Now for the interesting part: applying our steering vector during text generation:

def generate_with_steering(prompt, steering_vector, layer_idx=-1, alpha=1.0, max_length=100):
    """Generate text with steering vector applied at the specified layer."""
    inputs = tokenizer(prompt, return_tensors="pt").to(device)
    input_ids = inputs.input_ids
    
    # Function to modify hidden states during generation
    def steering_hook(module, input_states, output_states):
        # Apply steering to the hidden states
        modified_states = output_states[0] + alpha * steering_vector.unsqueeze(0).unsqueeze(0)
        return (modified_states,) + output_states[1:]
    
    # Register the hook
    target_layer = model.model.layers[layer_idx]
    hook = target_layer.register_forward_hook(steering_hook)
    
    # Generate text
    output_ids = model.generate(
        input_ids,
        max_length=max_length,
        num_return_sequences=1,
        temperature=0.7,
        top_p=0.9,
    )
    
    # Remove the hook
    hook.remove()
    
    # Decode the output
    output_text = tokenizer.decode(output_ids[0], skip_special_tokens=True)
    return output_text

Let’s test it with different steering intensities:

prompt = "I need your feedback on my project proposal. "

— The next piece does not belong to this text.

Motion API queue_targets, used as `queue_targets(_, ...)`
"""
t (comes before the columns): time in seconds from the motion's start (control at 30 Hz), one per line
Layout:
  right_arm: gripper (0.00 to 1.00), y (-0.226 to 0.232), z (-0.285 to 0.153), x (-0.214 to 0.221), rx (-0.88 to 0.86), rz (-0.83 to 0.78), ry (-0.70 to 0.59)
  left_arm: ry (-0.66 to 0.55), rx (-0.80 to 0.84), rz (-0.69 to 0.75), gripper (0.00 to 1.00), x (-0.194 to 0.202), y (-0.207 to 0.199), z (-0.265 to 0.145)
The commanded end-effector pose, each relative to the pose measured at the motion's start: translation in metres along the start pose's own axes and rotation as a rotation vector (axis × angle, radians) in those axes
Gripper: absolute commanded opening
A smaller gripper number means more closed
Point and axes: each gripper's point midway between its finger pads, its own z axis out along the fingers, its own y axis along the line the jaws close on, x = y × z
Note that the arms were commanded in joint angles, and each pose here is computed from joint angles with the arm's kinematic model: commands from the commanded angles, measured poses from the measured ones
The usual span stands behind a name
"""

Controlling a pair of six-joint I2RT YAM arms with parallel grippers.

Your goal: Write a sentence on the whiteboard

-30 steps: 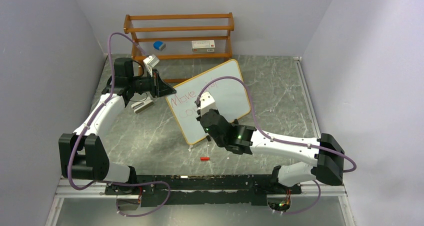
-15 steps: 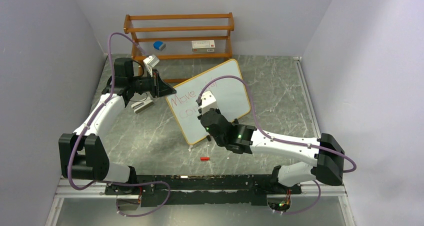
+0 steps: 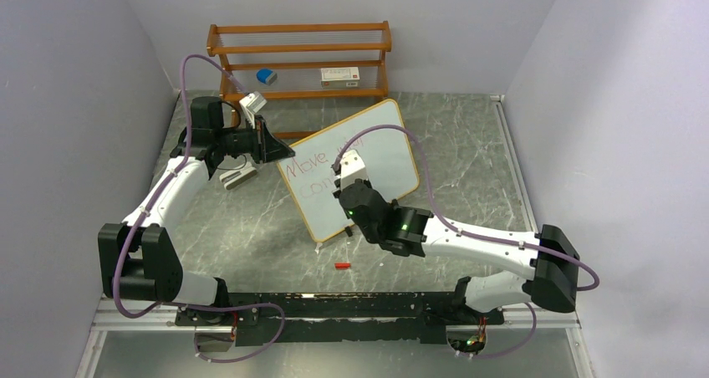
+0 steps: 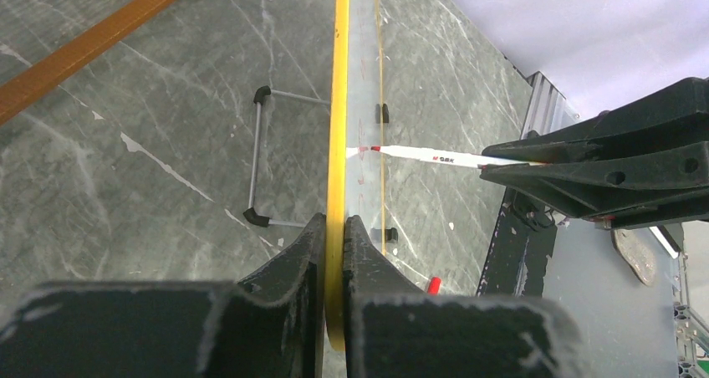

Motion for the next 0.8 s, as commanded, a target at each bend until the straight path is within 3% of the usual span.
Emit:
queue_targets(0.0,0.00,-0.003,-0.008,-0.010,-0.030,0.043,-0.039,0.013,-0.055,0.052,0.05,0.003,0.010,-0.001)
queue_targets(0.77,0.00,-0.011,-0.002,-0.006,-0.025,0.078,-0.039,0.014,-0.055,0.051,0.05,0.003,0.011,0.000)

# Generate with different steering intensities
print("Without steering:")
print(tokenizer.decode(model.generate(
    tokenizer(prompt, return_tensors="pt").to(device).input_ids,
    max_length=100,
    num_return_sequences=1,
    temperature=0.7,
    top_p=0.9,
)[0], skip_special_tokens=True))
print("\n" + "-"*50 + "\n")

print("With polite steering (alpha=2.0):")
print(generate_with_steering(prompt, steering_vector, alpha=2.0))
print("\n" + "-"*50 + "\n")

print("With direct steering (alpha=-2.0):")
print(generate_with_steering(prompt, steering_vector, alpha=-2.0))

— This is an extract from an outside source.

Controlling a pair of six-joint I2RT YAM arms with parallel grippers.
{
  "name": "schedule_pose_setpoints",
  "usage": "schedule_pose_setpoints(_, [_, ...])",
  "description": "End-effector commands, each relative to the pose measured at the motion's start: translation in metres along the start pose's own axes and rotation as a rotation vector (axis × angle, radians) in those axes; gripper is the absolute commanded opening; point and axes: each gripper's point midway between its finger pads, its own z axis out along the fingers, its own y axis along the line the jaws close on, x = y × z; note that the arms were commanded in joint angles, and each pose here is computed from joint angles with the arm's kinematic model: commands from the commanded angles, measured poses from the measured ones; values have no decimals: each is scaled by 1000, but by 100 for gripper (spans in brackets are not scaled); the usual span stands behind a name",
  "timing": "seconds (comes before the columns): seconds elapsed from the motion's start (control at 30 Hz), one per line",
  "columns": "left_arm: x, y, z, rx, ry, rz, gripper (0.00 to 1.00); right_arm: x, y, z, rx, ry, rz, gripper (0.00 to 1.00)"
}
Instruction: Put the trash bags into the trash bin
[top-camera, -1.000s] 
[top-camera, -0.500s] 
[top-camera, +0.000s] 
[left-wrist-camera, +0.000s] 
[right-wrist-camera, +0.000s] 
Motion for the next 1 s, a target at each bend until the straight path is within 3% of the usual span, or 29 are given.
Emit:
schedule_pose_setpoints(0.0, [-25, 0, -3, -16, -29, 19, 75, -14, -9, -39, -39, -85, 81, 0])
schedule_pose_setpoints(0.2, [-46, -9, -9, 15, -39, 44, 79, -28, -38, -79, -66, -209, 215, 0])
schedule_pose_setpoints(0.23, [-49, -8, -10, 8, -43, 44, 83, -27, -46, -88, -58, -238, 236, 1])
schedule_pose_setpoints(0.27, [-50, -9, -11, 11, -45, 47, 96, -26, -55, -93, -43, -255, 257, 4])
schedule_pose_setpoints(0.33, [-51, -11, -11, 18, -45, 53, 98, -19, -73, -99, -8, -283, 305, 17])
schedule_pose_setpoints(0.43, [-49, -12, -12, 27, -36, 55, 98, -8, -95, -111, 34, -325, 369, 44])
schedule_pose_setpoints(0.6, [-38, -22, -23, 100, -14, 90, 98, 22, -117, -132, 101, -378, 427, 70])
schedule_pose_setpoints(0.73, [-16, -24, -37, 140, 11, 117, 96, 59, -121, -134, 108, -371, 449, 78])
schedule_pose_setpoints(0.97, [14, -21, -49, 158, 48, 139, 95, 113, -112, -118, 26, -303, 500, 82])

As with many ML techniques, there are some gotchas to be aware of:

  1. Layer Selection: Different layers in the model encode different types of information. Experiment with applying steering vectors to different layers to see what works best for your use case. For politeness steering, I’ve found that later layers tend to work better as they capture more high-level semantic features.

  2. Alpha Calibration: The steering intensity (alpha) needs careful tuning. Too high, and your outputs become exaggerated or unnatural; too low, and the effect is negligible. For politeness, an overly high alpha might result in excessively formal or obsequious text.

  3. Example Quality: The quality of your steering vector depends on how well your examples represent the attributes you’re trying to capture. For our politeness vector, we used examples that clearly contrast direct commands with polite requests, avoiding confounding factors like differences in content or length.

  4. Vector Stability: The stability of your steering vector may vary depending on the size of your example set. More examples generally lead to more stable vectors. I recommend at least 5-10 examples for each end of the spectrum you’re trying to capture.

  5. Model Compatibility: This approach should work for Llama-3, but may need adjustments for other architectures.

Beyond politeness steering, you can create vectors for a wide range of attributes:

  • Helpfulness vs. brevity
  • Creative vs. analytical
  • Domain-specific expertise (e.g., medical, legal, technical)
  • Different writing styles or tones
  • Emotional attributes (empathetic, enthusiastic, neutral)

You can even combine multiple steering vectors with different weights to achieve more nuanced control over the model’s outputs. For example, you might want a response that’s both polite and technical, or direct but creative.